WORK INSTRUCTIONS:
Write out the data again exactly, skipping every picture.

DATA SHOWN:

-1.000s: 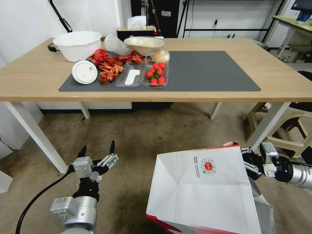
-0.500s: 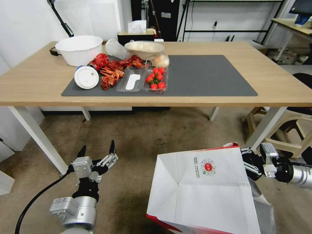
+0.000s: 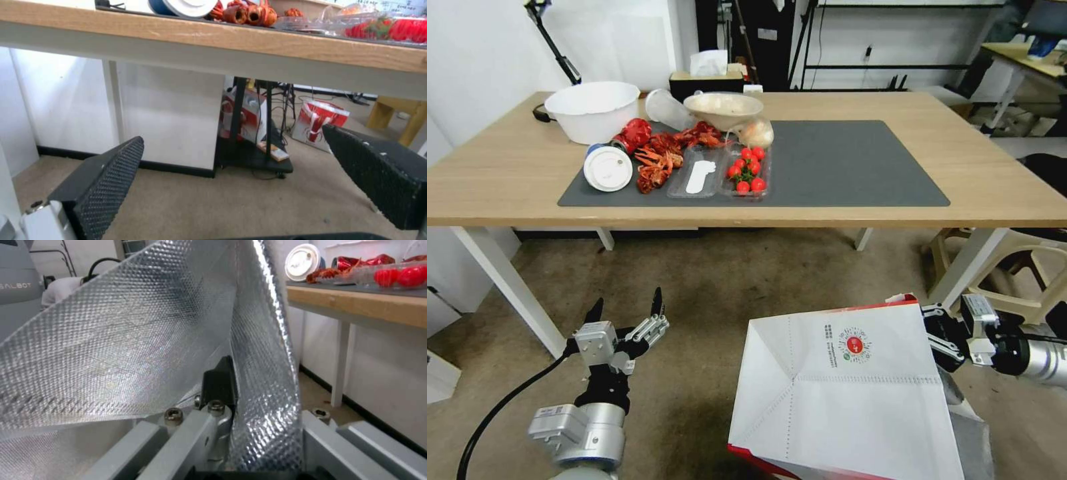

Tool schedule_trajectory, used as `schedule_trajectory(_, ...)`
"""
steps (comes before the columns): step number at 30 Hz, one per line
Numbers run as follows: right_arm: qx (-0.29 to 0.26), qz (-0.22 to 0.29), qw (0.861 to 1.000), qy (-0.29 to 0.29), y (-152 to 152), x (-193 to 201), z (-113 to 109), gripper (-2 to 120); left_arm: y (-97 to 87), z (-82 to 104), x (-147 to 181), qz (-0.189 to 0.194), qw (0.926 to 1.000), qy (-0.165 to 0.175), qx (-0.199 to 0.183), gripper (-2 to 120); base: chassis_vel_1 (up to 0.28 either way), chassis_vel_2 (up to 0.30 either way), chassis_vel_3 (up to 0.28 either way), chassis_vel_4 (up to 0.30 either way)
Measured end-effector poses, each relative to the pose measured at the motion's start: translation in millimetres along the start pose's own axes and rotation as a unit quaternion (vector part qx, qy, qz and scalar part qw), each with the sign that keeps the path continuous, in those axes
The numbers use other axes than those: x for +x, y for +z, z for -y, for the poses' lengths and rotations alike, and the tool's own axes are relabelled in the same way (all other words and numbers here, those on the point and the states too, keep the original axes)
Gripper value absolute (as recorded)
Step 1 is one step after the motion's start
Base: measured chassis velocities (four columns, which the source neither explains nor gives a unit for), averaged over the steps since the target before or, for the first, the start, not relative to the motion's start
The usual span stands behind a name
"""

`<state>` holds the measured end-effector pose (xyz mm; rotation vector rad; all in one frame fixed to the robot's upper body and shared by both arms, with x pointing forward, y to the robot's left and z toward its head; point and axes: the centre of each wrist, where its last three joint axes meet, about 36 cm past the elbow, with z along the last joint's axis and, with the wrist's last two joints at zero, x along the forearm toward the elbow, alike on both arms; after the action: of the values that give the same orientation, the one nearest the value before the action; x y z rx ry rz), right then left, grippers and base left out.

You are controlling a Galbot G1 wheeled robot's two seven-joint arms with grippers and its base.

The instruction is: Pick up the food delivery bag from the floor and place it on the table.

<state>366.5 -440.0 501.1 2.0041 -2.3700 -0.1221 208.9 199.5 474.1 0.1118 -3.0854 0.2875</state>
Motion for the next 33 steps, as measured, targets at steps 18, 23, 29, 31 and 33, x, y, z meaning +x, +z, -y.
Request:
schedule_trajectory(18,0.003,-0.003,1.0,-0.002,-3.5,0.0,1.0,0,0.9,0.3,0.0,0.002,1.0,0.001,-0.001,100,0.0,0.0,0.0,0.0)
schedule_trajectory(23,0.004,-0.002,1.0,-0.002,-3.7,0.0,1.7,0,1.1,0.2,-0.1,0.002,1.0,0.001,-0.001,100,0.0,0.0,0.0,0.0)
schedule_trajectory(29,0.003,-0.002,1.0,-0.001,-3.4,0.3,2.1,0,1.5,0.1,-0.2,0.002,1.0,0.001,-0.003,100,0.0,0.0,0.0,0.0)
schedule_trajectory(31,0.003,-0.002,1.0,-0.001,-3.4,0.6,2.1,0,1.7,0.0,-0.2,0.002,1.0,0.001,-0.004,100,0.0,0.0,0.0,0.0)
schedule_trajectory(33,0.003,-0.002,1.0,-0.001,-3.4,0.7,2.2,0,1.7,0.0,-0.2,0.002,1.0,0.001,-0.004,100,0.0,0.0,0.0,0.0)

PROBLEM SOLUTION:
-1.000s: 
-0.500s: 
+0.000s: 

Tool schedule_trajectory, used as `schedule_trajectory(_, ...)`
"""
steps (comes before the columns): step number at 30 Hz, one per line
Numbers run as follows: right_arm: qx (-0.29 to 0.26), qz (-0.22 to 0.29), qw (0.861 to 1.000), qy (-0.29 to 0.29), y (-152 to 152), x (-193 to 201), z (-113 to 109), gripper (-2 to 120); left_arm: y (-97 to 87), z (-82 to 104), x (-147 to 181), qz (-0.189 to 0.194), qw (0.926 to 1.000), qy (-0.165 to 0.175), qx (-0.199 to 0.183), gripper (-2 to 120); base: chassis_vel_1 (up to 0.28 either way), chassis_vel_2 (up to 0.30 either way), chassis_vel_3 (up to 0.28 either way), chassis_vel_4 (up to 0.30 either way)
Measured end-effector poses, each relative to the pose measured at the motion's start: translation in millimetres along the start pose's own axes and rotation as a unit quaternion (vector part qx, qy, qz and scalar part qw), each with the sign that keeps the path continuous, in those axes
The numbers use other axes than those: x for +x, y for +z, z for -y, for the poses' lengths and rotations alike, and the tool's own axes are relabelled in the same way (all other words and numbers here, those on the point and the states too, keep the original axes)
Gripper value absolute (as recorded)
Step 1 is one step after the motion's start
Base: measured chassis velocities (four columns, which the source neither explains nor gives a unit for), averaged over the steps since the target before or, for the first, the start, not relative to the motion's start
The usual span stands behind a name
"""

`<state>` holds the measured end-effector pose (xyz mm; rotation vector rad; all in one frame fixed to the robot's upper body and shared by both arms, with x pointing forward, y to the robot's left and z toward its head; point and axes: the centre of each wrist, where its last three joint axes meet, about 36 cm past the elbow, with z along the last joint's axis and, with the wrist's last two joints at zero, x along the forearm toward the elbow, alike on both arms; after the action: of the values that give the same orientation, the one nearest the value before the action; x y z rx ry rz), right then left, grippers and base left out.

You are controlling a Galbot G1 wheeled robot's two seven-joint arms with grippers and its base.

The instruction is: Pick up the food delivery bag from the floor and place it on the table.

<state>366.5 -440.0 501.1 2.0041 -2.3700 -0.1221 208.9 199.5 474.1 0.1118 -3.0854 0.2875</state>
Motion for the next 33 steps, as measured, targets at steps 18, 23, 29, 31 and 33, x, y, z meaning +x, +z, -y.
Request:
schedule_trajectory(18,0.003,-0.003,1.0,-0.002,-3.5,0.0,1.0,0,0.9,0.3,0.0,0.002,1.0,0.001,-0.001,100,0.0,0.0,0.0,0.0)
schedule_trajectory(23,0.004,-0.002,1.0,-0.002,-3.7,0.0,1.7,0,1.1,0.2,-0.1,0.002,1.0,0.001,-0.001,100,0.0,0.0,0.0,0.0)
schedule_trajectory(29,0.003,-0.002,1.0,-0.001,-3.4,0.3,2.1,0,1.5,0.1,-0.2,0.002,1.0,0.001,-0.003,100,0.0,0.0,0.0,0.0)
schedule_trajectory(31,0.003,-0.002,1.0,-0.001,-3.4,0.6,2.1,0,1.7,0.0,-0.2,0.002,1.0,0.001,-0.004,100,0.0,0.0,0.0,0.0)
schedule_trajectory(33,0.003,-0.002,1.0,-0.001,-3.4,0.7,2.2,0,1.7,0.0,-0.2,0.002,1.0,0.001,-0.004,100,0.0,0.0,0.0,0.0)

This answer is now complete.